Верхняя часть его тела слегка, едва заметно качнулась – это был первый признак нервного утомления.

Я не нарушала молчания, не прерывала скупых слов мужчины, который всю свою жизнь вёл переговоры с противницей, не снимая доспехов, не допуская в любви такой поблажки, как отдых…

– Одним словом, Дамьен, у вас такое же представление о любви, как у девушек в давние времена, когда воина представляли только с мечом в руке, а влюблённого – как человека, постоянно готового доказывать свою любовь?

– Где-то так, – снисходительно подтвердил он. – Женщинам, которых я знал, не придётся на это жаловаться. Я хорошо их воспитал. И что же они дали мне взамен…

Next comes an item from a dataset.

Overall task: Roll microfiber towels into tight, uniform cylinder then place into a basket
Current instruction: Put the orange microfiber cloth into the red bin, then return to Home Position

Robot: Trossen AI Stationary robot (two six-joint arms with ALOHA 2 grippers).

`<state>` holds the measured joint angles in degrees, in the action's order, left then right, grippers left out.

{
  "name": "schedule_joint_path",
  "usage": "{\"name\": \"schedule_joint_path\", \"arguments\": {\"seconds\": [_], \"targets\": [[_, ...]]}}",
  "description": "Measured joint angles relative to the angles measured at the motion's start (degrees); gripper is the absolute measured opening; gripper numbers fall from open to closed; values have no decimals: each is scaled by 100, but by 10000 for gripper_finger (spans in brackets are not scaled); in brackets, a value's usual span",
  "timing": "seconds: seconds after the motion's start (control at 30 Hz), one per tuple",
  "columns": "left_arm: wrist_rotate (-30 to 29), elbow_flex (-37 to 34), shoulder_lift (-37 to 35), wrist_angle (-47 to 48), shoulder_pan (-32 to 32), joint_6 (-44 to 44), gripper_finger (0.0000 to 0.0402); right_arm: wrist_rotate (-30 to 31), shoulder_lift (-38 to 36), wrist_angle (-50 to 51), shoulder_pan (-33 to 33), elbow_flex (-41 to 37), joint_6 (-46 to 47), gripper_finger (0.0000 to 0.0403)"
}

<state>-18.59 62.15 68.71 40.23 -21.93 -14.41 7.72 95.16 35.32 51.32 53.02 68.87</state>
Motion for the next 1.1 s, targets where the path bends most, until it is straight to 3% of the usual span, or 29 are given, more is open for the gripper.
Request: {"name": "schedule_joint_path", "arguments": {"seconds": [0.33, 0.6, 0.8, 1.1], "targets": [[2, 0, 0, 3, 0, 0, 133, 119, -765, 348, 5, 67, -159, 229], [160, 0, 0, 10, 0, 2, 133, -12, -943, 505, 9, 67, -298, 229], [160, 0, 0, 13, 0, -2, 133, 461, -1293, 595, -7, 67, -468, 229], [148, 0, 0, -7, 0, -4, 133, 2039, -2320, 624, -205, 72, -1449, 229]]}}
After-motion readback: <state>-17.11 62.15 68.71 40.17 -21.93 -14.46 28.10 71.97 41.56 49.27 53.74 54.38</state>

Он встал. Я испугалась, что где-то уже встречала этого разочарованного менялу и общалась с ним ещё более близко. Я боялась, что его тайна того и гляди скукожится и он превратится из Дон Жуана в злополучного кредитора. Поэтому я поспешила произнести в ответ:

– Что они вам дали? Я думаю, своё страдание. Вам не так уж мало заплатили!

И тут он показал мне, что не позволит своему герою вертеть собой и не завидует ему.

– Своё страдание… – повторил он. – Да, их страдание. Это очень туманно. Я не настолько им дорожу, как вы полагаете. Страдание… Я не злодей. Я хотел бы только, чтобы мне вернули – хотя бы на миг – то, что я дал.